Despite the price tag, which LA28 has vowed to cover with sponsorships, ticket sales, global television rights and payments from the International Olympic Committee, the group has touted the Games as a windfall for the local economy.

“Almost all of LA28’s hiring and most of our direct spending will be local,” Casey Wasserman, chairman of LA28, said in a statement. “Our suppliers, partners, broadcasters and Olympic stakeholders will also hire and spend in Southern California, and various LA28 contracts will require local sourcing.”

Separate from the cost of staging the Games — and perhaps of more strategic economic importance — is a larger, parallel investment in infrastructure, particularly transportation.

At a news conference last month outside the Los Angeles Memorial Coliseum, the focal point of the 1932 and 1984 Olympics, Ms. Bass announced that the city had secured nearly $80 million in federal funds to go toward zero-emission buses and electric charging infrastructure for them.

“We are hard at work preparing for all of the events,” Ms. Bass said alongside Transportation Secretary Pete Buttigieg, adding that the city was “preparing to host the world in a sustainable way that brings jobs to L.A.”

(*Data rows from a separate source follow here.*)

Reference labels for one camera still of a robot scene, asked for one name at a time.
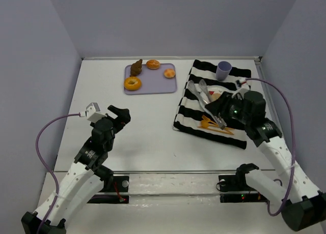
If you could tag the small round bun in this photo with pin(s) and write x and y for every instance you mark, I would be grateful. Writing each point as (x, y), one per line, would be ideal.
(169, 73)

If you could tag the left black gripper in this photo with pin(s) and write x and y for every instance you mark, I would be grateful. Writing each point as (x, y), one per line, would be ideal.
(118, 117)

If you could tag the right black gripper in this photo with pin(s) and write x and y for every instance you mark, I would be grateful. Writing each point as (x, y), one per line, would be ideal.
(221, 108)

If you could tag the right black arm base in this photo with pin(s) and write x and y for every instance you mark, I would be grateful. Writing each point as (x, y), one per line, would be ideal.
(233, 192)

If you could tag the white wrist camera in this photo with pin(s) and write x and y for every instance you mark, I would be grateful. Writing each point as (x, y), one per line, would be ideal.
(93, 113)
(242, 87)

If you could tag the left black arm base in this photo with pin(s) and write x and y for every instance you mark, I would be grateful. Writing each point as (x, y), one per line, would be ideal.
(114, 191)

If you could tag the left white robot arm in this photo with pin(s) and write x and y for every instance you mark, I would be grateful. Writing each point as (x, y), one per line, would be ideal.
(86, 176)

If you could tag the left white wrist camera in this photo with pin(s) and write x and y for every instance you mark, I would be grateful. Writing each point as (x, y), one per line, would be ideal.
(93, 113)

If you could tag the orange plastic fork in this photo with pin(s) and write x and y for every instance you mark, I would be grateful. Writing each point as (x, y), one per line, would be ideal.
(207, 124)

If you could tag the orange plastic knife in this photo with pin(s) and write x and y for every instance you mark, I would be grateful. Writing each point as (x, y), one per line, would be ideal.
(227, 130)

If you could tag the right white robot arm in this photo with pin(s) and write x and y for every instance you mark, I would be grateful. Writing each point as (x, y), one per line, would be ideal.
(302, 203)

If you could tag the black white striped cloth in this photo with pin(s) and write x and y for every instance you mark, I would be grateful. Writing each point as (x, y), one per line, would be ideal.
(189, 113)

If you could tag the orange glazed donut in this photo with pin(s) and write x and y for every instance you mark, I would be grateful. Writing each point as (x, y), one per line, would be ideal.
(132, 83)

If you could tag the brown chocolate croissant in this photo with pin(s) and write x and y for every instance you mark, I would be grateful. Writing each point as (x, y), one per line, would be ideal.
(136, 68)

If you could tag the lavender plastic tray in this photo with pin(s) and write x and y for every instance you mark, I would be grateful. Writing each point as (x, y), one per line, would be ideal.
(154, 81)

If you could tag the lavender plastic cup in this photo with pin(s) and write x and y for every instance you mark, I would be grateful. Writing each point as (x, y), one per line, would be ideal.
(223, 69)

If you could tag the white decorated plate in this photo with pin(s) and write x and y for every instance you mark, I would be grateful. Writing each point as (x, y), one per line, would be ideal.
(216, 89)

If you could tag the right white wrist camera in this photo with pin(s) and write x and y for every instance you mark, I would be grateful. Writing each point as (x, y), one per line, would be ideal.
(242, 87)

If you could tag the metal tongs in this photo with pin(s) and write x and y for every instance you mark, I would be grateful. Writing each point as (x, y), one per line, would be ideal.
(204, 99)

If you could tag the glazed round bun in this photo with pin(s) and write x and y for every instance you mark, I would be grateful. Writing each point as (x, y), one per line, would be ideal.
(153, 64)

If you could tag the sugared split donut bread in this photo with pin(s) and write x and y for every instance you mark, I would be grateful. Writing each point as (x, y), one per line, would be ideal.
(215, 96)

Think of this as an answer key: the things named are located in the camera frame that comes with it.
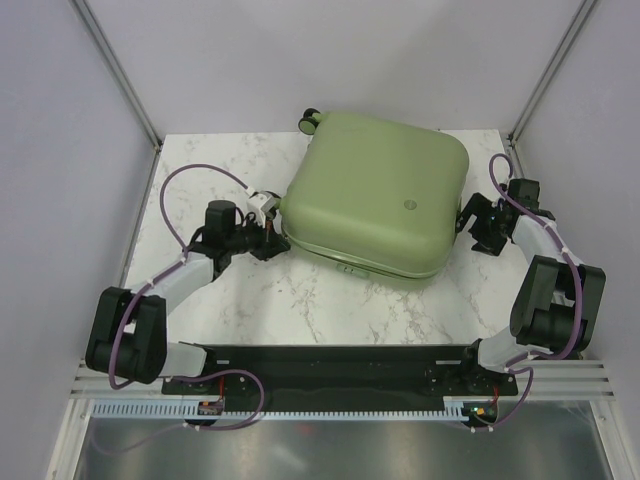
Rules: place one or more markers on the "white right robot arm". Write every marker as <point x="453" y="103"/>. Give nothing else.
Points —
<point x="555" y="310"/>

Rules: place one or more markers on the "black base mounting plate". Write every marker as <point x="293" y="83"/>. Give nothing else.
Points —
<point x="339" y="376"/>

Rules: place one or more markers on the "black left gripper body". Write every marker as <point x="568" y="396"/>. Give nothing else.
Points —
<point x="247" y="239"/>

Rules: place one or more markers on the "green hard-shell suitcase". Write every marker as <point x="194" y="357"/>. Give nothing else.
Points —
<point x="375" y="196"/>

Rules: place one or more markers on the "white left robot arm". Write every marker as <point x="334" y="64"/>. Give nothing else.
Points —
<point x="129" y="336"/>

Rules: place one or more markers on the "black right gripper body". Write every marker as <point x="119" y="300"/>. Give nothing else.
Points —
<point x="491" y="238"/>

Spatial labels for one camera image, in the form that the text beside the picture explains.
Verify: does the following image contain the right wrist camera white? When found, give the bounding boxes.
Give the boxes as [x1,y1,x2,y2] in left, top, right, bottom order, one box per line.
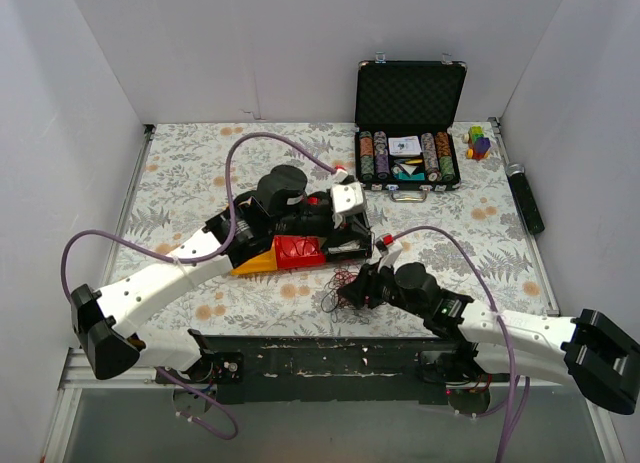
[375,234,403,271]

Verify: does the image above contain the purple cable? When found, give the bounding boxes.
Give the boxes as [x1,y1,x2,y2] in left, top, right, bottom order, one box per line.
[392,225,531,463]
[60,131,346,440]

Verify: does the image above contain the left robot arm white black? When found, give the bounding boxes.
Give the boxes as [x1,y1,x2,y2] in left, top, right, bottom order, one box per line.
[71,165,372,383]

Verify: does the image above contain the red plastic bin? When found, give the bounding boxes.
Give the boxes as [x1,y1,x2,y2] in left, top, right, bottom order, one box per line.
[274,236,326,270]

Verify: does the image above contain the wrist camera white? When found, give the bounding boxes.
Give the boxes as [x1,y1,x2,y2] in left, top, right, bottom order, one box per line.
[375,234,403,271]
[330,166,366,216]

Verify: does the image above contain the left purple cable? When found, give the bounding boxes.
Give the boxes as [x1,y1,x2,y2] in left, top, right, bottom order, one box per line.
[60,131,346,440]

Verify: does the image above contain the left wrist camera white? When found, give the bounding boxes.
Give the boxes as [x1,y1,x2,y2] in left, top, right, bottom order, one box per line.
[330,166,366,216]

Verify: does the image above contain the yellow plastic bin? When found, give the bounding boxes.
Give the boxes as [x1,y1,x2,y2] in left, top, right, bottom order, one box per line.
[231,248,278,276]

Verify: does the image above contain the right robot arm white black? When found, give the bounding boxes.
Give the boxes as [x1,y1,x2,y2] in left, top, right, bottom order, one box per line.
[337,263,639,415]

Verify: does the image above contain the aluminium frame rail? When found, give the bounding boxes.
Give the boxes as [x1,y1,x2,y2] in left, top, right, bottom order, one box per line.
[59,349,174,390]

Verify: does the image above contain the red black wires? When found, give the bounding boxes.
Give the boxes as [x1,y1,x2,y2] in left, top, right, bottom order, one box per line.
[319,265,371,327]

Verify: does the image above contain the colourful toy block train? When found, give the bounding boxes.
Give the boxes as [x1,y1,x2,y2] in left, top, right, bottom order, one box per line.
[462,126,491,161]

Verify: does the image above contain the red thin wire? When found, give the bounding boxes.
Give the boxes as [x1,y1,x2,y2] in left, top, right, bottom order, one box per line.
[282,236,321,258]

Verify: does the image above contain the black cylindrical flashlight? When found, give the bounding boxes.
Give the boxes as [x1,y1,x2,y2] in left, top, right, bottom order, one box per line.
[506,163,545,235]

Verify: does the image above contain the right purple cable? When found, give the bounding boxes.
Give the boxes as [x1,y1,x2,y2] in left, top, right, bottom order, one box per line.
[392,225,531,463]

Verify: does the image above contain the black poker chip case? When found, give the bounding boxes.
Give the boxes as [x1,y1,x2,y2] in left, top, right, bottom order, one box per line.
[354,54,467,196]

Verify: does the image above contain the floral table mat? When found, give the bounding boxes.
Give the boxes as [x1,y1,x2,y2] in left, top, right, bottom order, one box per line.
[126,123,554,337]

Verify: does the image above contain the black plastic bin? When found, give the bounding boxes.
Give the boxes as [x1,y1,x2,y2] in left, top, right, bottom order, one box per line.
[321,219,373,262]

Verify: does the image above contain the white playing card deck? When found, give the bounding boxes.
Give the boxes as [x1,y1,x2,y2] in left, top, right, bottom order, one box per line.
[388,136,422,157]

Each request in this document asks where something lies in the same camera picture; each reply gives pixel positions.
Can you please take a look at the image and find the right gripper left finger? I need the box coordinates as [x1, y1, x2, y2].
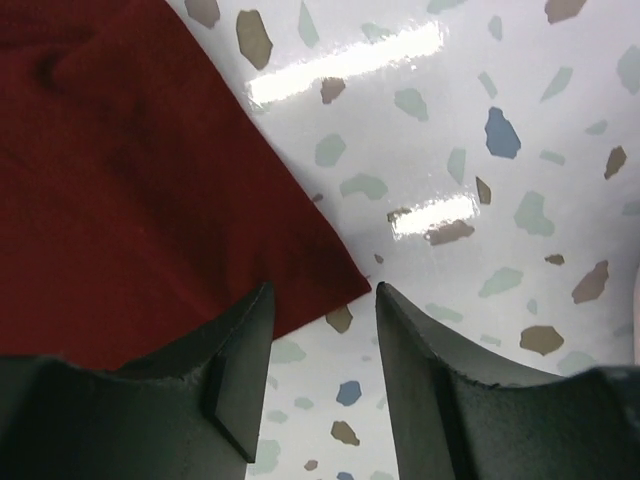
[1, 284, 275, 479]

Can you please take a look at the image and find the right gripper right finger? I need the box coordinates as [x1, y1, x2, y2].
[375, 282, 639, 480]

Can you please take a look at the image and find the dark red t-shirt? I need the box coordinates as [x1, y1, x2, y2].
[1, 1, 370, 369]

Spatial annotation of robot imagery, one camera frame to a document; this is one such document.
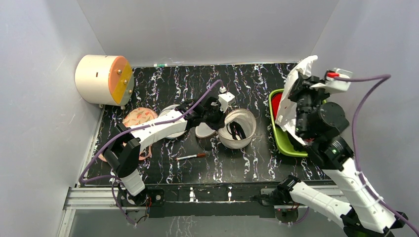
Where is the white bra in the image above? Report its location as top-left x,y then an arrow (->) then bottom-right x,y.
274,55 -> 318,146

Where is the black bra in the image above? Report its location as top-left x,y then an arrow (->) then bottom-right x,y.
226,121 -> 247,140

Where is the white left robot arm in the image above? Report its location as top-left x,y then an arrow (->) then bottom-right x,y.
102,94 -> 234,205

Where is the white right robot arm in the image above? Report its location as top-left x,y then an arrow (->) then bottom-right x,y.
253,76 -> 409,237

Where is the pink floral laundry bag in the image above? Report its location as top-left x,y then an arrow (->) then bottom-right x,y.
98,107 -> 159,162

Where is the red garment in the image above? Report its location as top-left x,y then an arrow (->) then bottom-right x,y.
271,92 -> 282,119

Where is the red capped marker pen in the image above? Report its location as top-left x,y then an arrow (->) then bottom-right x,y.
176,153 -> 207,161

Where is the green plastic basket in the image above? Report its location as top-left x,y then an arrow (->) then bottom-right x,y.
268,88 -> 307,158

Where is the cream drum with orange lid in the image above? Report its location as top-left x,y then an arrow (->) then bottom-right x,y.
75,55 -> 134,110

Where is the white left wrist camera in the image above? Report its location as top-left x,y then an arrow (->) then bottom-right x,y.
218,86 -> 235,113

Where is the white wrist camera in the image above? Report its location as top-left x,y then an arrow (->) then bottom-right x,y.
218,86 -> 235,113
310,68 -> 353,94

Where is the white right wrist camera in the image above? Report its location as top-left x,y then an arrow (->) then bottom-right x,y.
310,68 -> 353,94

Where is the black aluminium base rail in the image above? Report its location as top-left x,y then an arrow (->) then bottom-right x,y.
64,183 -> 348,226

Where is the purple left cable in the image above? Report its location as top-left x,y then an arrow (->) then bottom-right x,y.
78,79 -> 224,226

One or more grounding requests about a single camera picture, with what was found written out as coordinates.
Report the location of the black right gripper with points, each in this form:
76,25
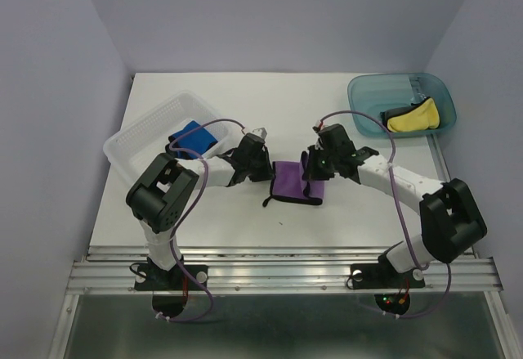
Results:
310,172

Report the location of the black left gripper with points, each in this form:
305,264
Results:
267,172

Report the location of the purple microfiber towel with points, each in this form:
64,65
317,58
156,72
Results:
288,185

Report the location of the blue microfiber towel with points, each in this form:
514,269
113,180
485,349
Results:
199,141

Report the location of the yellow and black towel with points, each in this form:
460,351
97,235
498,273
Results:
414,118

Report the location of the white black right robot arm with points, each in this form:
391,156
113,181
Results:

The Los Angeles County Metropolitan Transportation Authority has spent $20 billion to expand bus and rail lines, including a train route from downtown to the westside, near the campus of the University of California, Los Angeles.

Los Angeles International Airport is getting a $14 billion face-lift that includes the addition of an automated people mover linking the central terminal area to rail transit and a new rental car facility.

The 1984 Games — which held most events at existing facilities like the Coliseum, Rose Bowl Stadium and Pauley Pavilion, the U.C.L.A. basketball arena — turned a reported $223 million profit ($670 million in today’s dollars), according to officials.

The 2028 Games will use the Coliseum for track and field events and the Rose Bowl, which is expected to host soccer. Events will also be held at SoFi Stadium, where the Rams and the Chargers of the N.F.L. play, and at the Intuit Dome, the home of the Clippers, the N.B.A. team.

Because officials say there aren’t adequate existing facilities to hold the softball and canoe competitions locally, those events will take place 1,300 miles east in Oklahoma City in order to keep costs down. And instead of building a multibillion-dollar Olympic Village, as most host cities do, athletes will stay in dormitories at U.C.L.A.

Local politicians say they expect the Games to turn a profit, helping pad the city’s coffers for years after the athletes leave town.

Paul Krekorian, president of the Los Angeles City Council and a native Angeleno, points to the LA84 Foundation, which has funneled millions of dollars in profits from the 1984 Olympics toward efforts to promote youth development through sports.

“I believe the 2028 Games will similarly benefit Los Angeles for generations to come,” Mr. Krekorian said.

But the region’s efforts have already hit hiccups.

The plan for shuttling thousands of spectators around Southern California without creating freeway gridlock focuses on deploying more than 2,700 additional buses. Some local officials are worried about the cost of the additional bus service, which the Metropolitan Transportation Authority estimates at $1 billion to $2 billion.

The cons of hosting far outweigh the pros, said Eric Sheehan, a member of a local group called NOlympics LA, which contends that the Games will speed up gentrification and worsen the region’s longstanding homelessness problem.

“We don’t believe that any increased economic output justifies putting anyone at risk of displacement, exploitation or criminalization,” Mr. Sheehan said. “Angelenos and Californians are on the hook for all overages.”

Given the ballooning budgets and last-minute logistical scrambles that lead up to many Games, some experts believe that the Olympics should select two cities as permanent hosts — one for the summer and another for the winter.

Doing so would create more economic and environmental sustainability, said Andrew Zimbalist, a professor at Smith College who has published books about the economics of the Olympics. And given its infrastructure and existing facilities, “Los Angeles would be an obvious choice for the Summer Games,” he said.